Proverbs 22:7 : “The rich rules over the poor, and the borrower is the slave of the lender.”


In a just world, lending practices as we know them today would be illegal.


The entire system is built on a lie: that banks and credit card companies exist to “help” you — to extend a lifeline when you need to buy a car, cover an emergency, or pay for basic necessities. In reality, they are merchants of misery, extracting profits from the very people they claim to serve.


Here’s the ugly truth: when you take out a loan or swipe that credit card, the majority of what you pay back each month isn’t paying down your debt — it’s feeding their profits.

Interest payments are pure, unearned money for the lender. You work, you sweat, you sacrifice — and they collect, simply because they had more access to capital than you did. That’s not partnership. That’s exploitation.


Take a typical $10,000 credit card balance at 22% APR. You might pay $200 a month, but over the course of repayment, you’ll often hand over double or even triple what you originally borrowed. Meanwhile, banks market this theft as “empowering financial flexibility.” They sell you survival with one hand and steal your future with the other.


Psychologically, the effects are devastating.

Debt strips people of hope. It traps them in cycles of anxiety, self-blame, and desperation. When a person realizes that their minimum payments barely make a dent — that most of their sacrifice isn’t reducing what they owe — they lose trust not just in the system, but often in themselves. And that’s by design. A desperate borrower is a profitable borrower.


Meanwhile, the math paints an even crueler picture.

If you save $10,000 and invest it wisely in today’s market, you might earn 5–7% annually — if you’re lucky.
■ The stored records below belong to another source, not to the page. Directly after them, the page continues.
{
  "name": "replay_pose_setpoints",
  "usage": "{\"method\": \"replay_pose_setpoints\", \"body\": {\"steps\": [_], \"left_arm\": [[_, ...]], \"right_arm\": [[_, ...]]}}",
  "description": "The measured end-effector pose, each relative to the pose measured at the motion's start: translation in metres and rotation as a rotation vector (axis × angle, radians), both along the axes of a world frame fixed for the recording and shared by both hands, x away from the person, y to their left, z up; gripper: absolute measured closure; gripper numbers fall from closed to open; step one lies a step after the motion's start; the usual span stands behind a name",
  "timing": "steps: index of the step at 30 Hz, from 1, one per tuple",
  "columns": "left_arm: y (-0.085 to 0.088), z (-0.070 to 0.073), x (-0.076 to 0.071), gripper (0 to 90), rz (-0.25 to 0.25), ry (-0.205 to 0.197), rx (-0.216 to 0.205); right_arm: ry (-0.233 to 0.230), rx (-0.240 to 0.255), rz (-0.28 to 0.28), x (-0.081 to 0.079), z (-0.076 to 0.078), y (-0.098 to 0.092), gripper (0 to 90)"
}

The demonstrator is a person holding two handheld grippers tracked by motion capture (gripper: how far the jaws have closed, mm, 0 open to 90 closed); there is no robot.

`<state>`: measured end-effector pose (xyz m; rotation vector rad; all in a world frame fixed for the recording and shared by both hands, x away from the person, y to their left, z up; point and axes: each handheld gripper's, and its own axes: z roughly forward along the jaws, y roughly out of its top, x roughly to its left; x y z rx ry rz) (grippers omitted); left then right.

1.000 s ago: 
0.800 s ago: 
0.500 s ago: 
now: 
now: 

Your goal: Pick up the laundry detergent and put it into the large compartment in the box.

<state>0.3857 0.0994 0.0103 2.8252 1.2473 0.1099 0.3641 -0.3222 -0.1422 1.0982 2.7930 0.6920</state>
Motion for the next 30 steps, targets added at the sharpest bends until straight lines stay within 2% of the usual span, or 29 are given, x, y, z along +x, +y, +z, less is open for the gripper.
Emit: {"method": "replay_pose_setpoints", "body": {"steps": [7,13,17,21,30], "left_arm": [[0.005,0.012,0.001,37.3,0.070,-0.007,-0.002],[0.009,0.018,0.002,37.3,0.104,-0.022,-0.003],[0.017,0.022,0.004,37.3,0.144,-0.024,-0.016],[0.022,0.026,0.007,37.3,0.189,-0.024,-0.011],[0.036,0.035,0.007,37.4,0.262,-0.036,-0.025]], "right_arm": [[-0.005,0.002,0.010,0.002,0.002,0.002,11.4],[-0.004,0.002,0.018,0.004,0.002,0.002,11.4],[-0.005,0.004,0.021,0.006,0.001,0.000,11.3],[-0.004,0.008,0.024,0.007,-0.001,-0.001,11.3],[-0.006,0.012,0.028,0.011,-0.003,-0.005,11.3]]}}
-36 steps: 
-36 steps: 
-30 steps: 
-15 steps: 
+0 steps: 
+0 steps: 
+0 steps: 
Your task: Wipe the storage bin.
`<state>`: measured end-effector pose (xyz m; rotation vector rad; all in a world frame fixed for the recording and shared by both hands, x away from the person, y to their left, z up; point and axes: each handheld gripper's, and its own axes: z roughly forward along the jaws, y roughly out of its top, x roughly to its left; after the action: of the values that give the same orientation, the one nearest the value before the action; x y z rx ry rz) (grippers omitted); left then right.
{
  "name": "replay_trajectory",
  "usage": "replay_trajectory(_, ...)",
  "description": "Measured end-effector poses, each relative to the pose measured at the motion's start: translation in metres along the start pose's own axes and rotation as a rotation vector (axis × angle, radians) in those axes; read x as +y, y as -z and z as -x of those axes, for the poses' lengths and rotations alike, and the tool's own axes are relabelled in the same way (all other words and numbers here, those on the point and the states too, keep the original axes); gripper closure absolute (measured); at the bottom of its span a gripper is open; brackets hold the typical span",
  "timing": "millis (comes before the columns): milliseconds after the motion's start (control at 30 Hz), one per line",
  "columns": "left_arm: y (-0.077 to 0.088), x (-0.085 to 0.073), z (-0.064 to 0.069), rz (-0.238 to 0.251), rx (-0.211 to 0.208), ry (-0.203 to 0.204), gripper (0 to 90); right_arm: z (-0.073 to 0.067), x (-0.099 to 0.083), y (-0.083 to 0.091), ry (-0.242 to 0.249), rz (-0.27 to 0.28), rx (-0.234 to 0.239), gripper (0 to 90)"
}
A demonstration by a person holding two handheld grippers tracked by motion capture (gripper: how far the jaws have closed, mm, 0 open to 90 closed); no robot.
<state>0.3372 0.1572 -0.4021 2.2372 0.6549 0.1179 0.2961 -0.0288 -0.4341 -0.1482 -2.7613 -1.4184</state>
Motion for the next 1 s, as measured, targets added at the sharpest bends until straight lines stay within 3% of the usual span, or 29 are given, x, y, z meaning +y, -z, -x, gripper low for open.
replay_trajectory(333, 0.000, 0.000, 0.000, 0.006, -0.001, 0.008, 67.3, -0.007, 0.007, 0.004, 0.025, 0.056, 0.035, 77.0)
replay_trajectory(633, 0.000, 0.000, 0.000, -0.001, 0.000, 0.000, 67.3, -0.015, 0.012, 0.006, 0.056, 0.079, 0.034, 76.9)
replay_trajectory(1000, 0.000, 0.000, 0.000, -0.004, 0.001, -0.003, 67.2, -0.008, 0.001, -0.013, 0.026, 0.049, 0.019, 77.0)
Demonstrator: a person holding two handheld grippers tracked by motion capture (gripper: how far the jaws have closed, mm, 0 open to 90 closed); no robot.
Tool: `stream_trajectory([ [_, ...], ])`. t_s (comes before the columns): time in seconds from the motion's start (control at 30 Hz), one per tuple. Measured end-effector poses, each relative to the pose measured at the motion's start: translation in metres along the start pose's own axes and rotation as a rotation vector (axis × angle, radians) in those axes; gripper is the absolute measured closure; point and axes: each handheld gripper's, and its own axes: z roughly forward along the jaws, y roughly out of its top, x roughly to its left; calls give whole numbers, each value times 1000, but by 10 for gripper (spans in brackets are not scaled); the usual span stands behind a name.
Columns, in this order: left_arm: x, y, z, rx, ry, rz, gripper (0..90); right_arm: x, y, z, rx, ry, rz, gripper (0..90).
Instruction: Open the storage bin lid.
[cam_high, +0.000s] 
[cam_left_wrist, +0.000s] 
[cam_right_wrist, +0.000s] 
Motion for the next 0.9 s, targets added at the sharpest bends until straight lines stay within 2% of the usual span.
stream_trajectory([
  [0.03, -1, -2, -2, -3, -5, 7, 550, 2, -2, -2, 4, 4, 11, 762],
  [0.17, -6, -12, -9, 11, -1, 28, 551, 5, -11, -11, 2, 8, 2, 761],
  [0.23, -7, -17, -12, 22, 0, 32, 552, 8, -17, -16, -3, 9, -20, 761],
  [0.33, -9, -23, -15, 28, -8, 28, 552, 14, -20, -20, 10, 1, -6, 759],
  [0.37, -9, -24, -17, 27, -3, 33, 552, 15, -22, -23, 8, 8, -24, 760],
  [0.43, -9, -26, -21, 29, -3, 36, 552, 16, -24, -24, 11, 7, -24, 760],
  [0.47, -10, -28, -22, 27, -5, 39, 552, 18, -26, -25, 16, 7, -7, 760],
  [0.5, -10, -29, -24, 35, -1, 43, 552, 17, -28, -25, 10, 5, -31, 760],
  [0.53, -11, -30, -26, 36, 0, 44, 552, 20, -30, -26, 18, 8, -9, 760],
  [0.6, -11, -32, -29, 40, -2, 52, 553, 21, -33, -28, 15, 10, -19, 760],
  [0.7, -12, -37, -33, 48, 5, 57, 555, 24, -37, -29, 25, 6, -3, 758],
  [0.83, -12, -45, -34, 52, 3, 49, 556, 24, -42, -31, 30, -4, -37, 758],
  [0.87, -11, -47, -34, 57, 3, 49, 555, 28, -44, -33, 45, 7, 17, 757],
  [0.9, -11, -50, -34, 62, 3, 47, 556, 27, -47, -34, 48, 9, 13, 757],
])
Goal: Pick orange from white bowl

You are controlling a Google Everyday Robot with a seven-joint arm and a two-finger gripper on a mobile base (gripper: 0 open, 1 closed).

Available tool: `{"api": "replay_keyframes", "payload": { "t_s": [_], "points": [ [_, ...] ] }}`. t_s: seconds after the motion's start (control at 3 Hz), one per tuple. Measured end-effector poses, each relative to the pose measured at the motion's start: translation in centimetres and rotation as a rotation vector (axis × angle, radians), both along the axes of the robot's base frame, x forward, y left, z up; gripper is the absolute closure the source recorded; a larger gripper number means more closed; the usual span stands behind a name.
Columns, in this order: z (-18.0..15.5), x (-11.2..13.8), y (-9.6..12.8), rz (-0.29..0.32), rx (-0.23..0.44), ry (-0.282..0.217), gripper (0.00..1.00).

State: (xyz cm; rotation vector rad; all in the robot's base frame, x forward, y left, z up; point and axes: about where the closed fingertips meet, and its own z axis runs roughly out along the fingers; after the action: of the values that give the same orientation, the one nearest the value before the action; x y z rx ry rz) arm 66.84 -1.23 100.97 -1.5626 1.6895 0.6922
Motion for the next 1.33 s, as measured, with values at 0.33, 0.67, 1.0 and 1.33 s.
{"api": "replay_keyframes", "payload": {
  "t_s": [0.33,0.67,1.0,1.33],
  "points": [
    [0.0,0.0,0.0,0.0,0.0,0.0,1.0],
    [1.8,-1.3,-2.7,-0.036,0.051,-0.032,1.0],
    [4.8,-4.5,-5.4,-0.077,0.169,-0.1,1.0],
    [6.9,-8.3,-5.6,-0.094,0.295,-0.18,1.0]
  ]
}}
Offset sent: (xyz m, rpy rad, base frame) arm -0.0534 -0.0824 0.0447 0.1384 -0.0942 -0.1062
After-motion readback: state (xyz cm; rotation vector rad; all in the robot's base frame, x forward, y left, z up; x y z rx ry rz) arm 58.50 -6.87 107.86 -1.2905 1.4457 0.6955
That’s around $500–$700 a year.

Compare that to the 22%+ lenders charge you for using their money. They’re making over $2,000 a year off the same $10,000 in debt they extended to you.

You can’t even come close to matching that return as a saver or investor.

The system is built so that your money grows slowly — but your debt to them grows rapidly. It’s not a fair exchange. It’s a rigged game.


If individuals lending money charged similar interest rates to friends or family, they’d be labeled loan sharks and prosecuted for usury.

But when banks do it? It’s called “business.”


Let’s be clear: credit and debt are not tools of empowerment. They are instruments of control.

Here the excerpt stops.